In a swift response, Iranian state media Mizan labeled Trump’s announcement as deceitful. “Last night, Donald Trump, citing a completely false news story, called on Iran to overturn the death sentences of eight women,” the agency stated, clarifying that some of these women had already been released, while others faced prison terms rather than execution. According to Mizan, Tehran had made no concessions, suggesting the status of the women remained unchanged.

Adding fuel to the fire, the Iranian embassy in South Africa, known for its provocative posts, joined the fray by creating its own set of eight women’s images.

Mahsa Alimardani, the associate director of the Technology Threats & Opportunities program at WITNESS, shared with The Verge that while the collage Trump posted appears to have been AI-modified, the women themselves are indeed real. Among them is Bita Hemmati, whose image had circulated in various right-leaning news outlets. Hemmati has been issued a death sentence by Branch 26 of the Tehran Revolutionary Court for allegedly acting against the Iranian government for the United States and hostile groups.

Alimardani identified six of the women—Bita Hemmati, Mahboubeh Shabani, Venus Hossein-Nejad, Golnaz Naraghi, Diana Taherabadi, and Ghazal Ghalandri—while the identities of the remaining two, Panah Movahedi and Ensieh Nejati, are yet to be confirmed. The identified women were involved in anti-government protests in January. Apart from Hemmati, none are reported to have received death sentences.

The entire episode lays bare the propensity for misinformation on all sides—Trump’s readiness to share dubious claims and Iran’s tendency to manipulate narratives or trivialize genuine political prisoners to undermine the U.S. Both contribute to a complex web of geopolitical posturing and misinformation.

The additional wrinkle is that the account mocking Trump for coming to the rescue of “8 AI-generated women” is the very same one that landed South Korean president Lee Jae-myung in hot water when he quoted a misleading labeled video posted by that account.
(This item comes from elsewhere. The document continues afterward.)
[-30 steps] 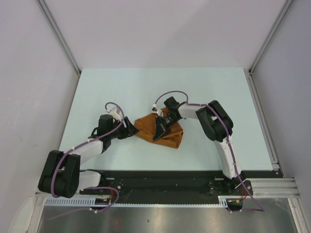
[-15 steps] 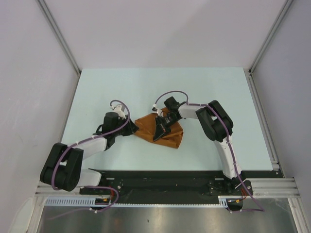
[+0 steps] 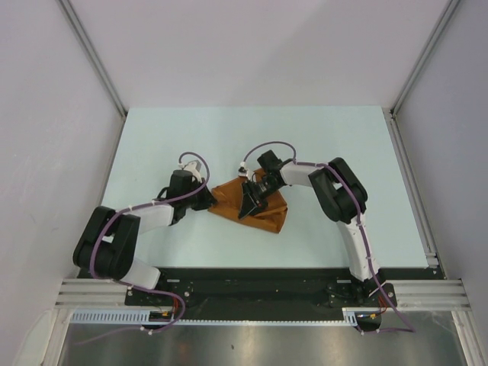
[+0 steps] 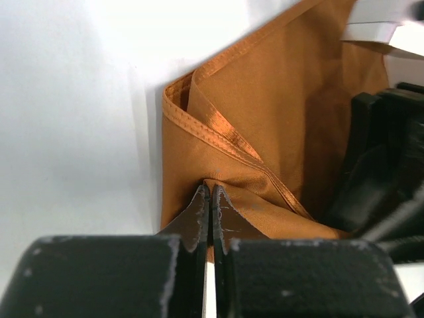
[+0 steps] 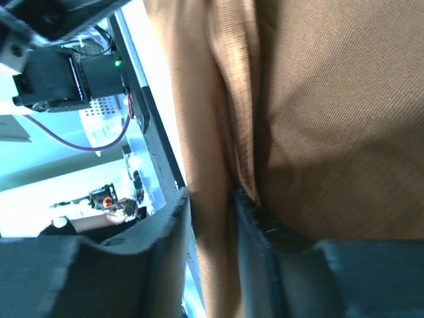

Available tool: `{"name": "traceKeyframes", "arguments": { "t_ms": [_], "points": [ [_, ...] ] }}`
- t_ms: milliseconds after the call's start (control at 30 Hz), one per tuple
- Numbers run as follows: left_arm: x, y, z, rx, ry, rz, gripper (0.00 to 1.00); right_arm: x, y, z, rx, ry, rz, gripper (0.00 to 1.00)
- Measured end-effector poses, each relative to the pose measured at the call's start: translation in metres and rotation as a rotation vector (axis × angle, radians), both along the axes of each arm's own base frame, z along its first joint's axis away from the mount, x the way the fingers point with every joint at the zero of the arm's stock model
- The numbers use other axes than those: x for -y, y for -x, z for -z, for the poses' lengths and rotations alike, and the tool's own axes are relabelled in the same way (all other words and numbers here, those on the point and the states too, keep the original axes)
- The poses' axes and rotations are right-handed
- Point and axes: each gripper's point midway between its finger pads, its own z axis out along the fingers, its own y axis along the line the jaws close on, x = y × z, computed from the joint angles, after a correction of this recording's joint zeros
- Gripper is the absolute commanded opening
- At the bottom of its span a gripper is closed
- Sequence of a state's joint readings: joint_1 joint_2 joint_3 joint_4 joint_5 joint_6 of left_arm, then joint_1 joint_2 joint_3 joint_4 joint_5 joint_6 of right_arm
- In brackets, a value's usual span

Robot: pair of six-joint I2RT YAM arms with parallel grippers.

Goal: Fold the napkin, place the utensils inside, and roll it up
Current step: Roll the napkin with the utensil

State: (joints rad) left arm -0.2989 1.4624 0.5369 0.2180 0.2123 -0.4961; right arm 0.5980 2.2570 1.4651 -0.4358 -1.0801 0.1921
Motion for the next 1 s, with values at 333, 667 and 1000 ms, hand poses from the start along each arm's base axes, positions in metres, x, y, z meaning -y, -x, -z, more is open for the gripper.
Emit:
{"name": "traceKeyframes", "arguments": {
  "t_ms": [333,667,1000],
  "points": [
    [-0.001,-0.003,0.011,-0.056,-0.025,-0.010,0.00,-0.001,-0.012,-0.033,0.116,-0.013,0.025,0.65],
    [0.000,-0.005,0.012,-0.064,-0.020,-0.005,0.00,0.009,-0.026,-0.054,0.355,0.065,0.098,0.71],
    [0.001,-0.006,0.012,-0.069,-0.016,0.000,0.00,-0.007,-0.011,-0.076,0.951,0.138,0.104,0.75]
  ]
}}
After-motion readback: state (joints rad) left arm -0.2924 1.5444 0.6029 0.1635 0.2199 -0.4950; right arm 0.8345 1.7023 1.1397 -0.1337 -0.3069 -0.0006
Israeli officials have accused the account of being “well-known for spreading disinformation.” The case of the sketchy Lee Jae-myung quote-post is a story of mingled truth and misinformation, where the post got facts very wrong, but the video — of Israeli Defense Forces soldiers shoving a limp body off a rooftop in Gaza — was real, documenting an event that possibly implicates Israeli forces in a violation of international law.

The case of the eight Iranian protesters also features that same mingling of fact and fiction into a fuzzy distortion that fuels an endless disputation of real human rights violations. Their lives have been reduced to glossy pixels and quote-dunks, the stuff of propaganda and parody. While known liars fight with each other on the internet about who these women are and what will happen to them, they — verifiably six of them, at least — remain real people who exist beyond the Iranian internet blackout.